Developing a Payment Strategy-Step 1-Appreciating why it critical to have a payments strategy?

This blog article seeks to explore what is involved in developing a payments strategy and it will therefore look in more detail at the first phase of five in total, which is determining why it is critical to have a payments strategy at all.

First of all let’s just define what the payments strategy needs to encompass and then determine why this is so important.

All businesses know that continuing revenue or positive cash-flow is their “life-blood” but few of these have a strategy or even a loose plan to ensure that this keeps flowing appropriately (by which we mean steadily and at a greater rate than costs are incurred). Revenue (as opposed to money from borrowings or equity) only comes in when a business bills for its products and services to its customers and when it receives payment in its bank account. As a result, the process that is used for up-front billing all the way through to the steps to finally collect payment need to operate efficiently and effectively-and this is not something that you want to simply let evolve (or leave to chance).

Whatever its size, a business should spend just as much time on its Payments strategy as it does on its Marketing strategy or Operations strategy. This is simply because all three of these strategies have to work together in order to be successful. Marketing and Sales create demand and get customers to buy in the first place (and will usually spend up-front money in doing so). Operations will fulfil the demand by delivering goods and services (once again spending money to do so). Finally then Accounting and Finance are charged with collecting money from customers, but need to do so in the best possible way (with as much choice as possible) and fast enough to ensure that money is well managed at all times (however seasonal or “lumpy” sales might be).

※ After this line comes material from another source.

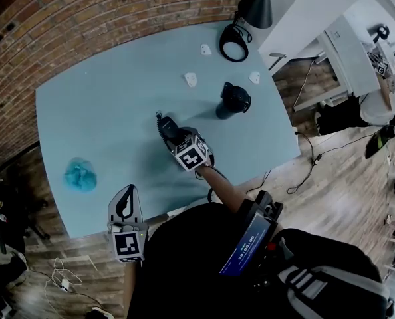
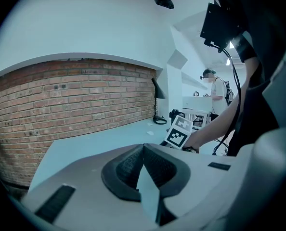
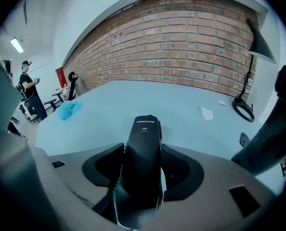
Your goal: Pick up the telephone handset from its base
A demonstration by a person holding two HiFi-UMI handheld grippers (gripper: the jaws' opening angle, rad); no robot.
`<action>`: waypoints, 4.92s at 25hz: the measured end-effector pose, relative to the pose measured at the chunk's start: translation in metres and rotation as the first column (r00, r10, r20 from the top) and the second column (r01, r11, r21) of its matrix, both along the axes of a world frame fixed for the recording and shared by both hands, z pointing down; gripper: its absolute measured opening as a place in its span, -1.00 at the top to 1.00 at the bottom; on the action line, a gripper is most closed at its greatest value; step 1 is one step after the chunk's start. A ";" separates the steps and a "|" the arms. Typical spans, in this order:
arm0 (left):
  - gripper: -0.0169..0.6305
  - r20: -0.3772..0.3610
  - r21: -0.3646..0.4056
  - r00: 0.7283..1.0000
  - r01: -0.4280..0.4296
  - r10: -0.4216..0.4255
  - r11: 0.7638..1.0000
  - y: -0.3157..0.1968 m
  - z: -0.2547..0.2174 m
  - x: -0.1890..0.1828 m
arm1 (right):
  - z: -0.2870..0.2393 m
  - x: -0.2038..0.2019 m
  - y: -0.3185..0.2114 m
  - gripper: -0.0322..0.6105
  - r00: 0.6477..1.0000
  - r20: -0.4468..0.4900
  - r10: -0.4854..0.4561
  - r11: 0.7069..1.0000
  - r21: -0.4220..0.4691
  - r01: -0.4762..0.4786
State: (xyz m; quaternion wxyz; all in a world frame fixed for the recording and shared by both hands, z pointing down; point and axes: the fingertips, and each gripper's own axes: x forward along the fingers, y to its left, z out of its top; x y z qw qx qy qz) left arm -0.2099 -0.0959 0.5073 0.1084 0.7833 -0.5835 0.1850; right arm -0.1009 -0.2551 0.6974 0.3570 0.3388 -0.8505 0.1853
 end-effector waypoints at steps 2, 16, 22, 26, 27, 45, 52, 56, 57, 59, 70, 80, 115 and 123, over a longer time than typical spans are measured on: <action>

The first step in developing a Payments strategy, that balances all if the above well, is to understand the full billing to payment cycle. This cycle typically includes: preparing the invoice, issuing the invoice, offering payment channels, taking different kinds of payments, reconciling payments to invoices, banking payments and accounting for the whole payment transaction. In addition to these 7 core steps it might also include, tracking invoice and payment progress, dealing with queries and complaints and producing analysis and reports on payment transactions. Every one of these steps is a significant process by itself and therefore needs to operate smoothly on a stand-alone basis and as part of the overall process. A good Payment Strategy will therefore seek to specify how this can best be done at each step and in an overall manner.